The VU1, OTOH, was a totally different beast. It took over responsibility for the T&L stage in rendering. It had 16kb of memory and could consume a chained DMA stream of microprograms to run and the associated memory (basically a series of display lists). Once you wrote your display-list chain to a buffer and began DMA, it required no babysitting at all. Without a doubt, You can see where the design decisions behind the Cell are coming from. The PS2 was basically just a prototype Cell to see what worked.
And here are the results. They ditched the VU0, multiplied the number of VU1s by 8, and gave each one 16x the memory, jacked up memory bandwidth.
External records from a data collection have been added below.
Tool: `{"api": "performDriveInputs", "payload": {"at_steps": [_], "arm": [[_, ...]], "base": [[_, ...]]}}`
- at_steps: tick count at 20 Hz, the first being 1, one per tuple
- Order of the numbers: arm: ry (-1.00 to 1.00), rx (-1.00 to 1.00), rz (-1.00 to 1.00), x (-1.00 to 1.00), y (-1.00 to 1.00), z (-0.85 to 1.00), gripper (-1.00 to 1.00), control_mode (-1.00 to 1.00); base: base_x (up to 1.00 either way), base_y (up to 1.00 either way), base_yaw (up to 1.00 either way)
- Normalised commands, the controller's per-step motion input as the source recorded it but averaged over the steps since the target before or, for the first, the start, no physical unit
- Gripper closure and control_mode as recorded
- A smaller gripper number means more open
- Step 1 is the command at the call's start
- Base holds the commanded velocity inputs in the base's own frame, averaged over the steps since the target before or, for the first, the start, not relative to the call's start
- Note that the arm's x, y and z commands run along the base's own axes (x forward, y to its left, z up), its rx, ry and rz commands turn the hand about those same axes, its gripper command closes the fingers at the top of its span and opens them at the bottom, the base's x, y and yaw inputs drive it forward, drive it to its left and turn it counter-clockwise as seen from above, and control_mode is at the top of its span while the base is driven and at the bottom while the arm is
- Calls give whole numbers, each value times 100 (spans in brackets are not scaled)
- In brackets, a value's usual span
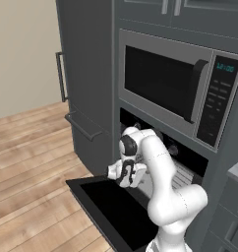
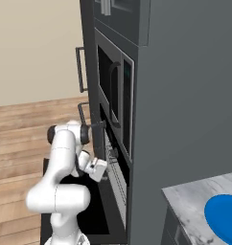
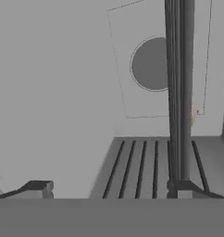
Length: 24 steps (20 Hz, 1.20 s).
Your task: Place the fish on the rack of the oven, and slide the rack back inside. Close the oven door.
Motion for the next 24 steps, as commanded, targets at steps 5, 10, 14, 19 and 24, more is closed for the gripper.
{"api": "performDriveInputs", "payload": {"at_steps": [5,10,14,19,24], "arm": [[-15,0,8,-100,89,81,-100,-100],[-6,0,5,-98,99,100,-100,-100],[1,-4,13,-85,100,100,-100,-100],[11,-2,14,-65,100,100,-100,-100],[11,-8,12,-66,100,58,-100,-100]], "base": [[0,0,0],[0,0,0],[0,0,0],[0,0,0],[0,0,0]]}}
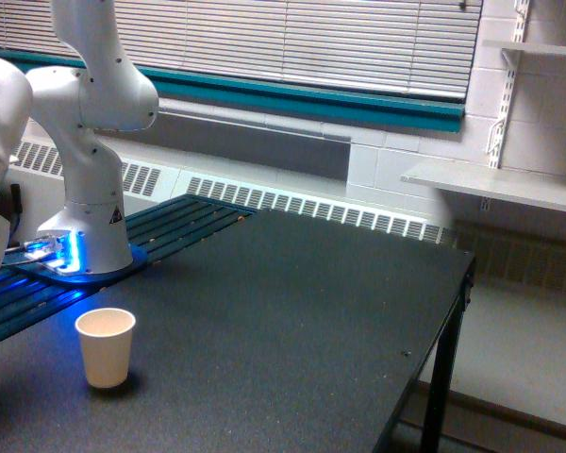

The EE (PPC) is now officially the arbiter of threads... Except now the SPEs are capable of generating execution chains-- i.e. one produces, another consumes, so the PPC doesn't need to have all the brains.
Another interesting thing is that while certain large portions of the render loop need to be executed serially (Game Logic, Animation, Collision/Dynamics, then Render), many operations within those category can be parallelized. For instance, devs have resorted to huge hacks to make AIs look like they're running in threads when they're really not. It's simply been the case that games were definitely only running on one processor, and context switches are expensive. It's actually much more convenient to have multiple cores and turn these hacks into actual LWPs. The real question is how is Sonyibm going to handle concurrency? Are they going to write a special pthreads for the PPC threadmaster? Are they going to use chainable microprograms, where the PPC is just a glorified VIF? That is the big question eating at me right now.
But if you look at the latest games-- Jak3, GT4... they're hitting pretty much near the theoretical limit of the PS2, no matter how unlikely that seemed just 5 years ago. The first half of the Cell learning curve has already been traversed by those brave PS2 freaks, it's up to the rest of us to learn from where they've been.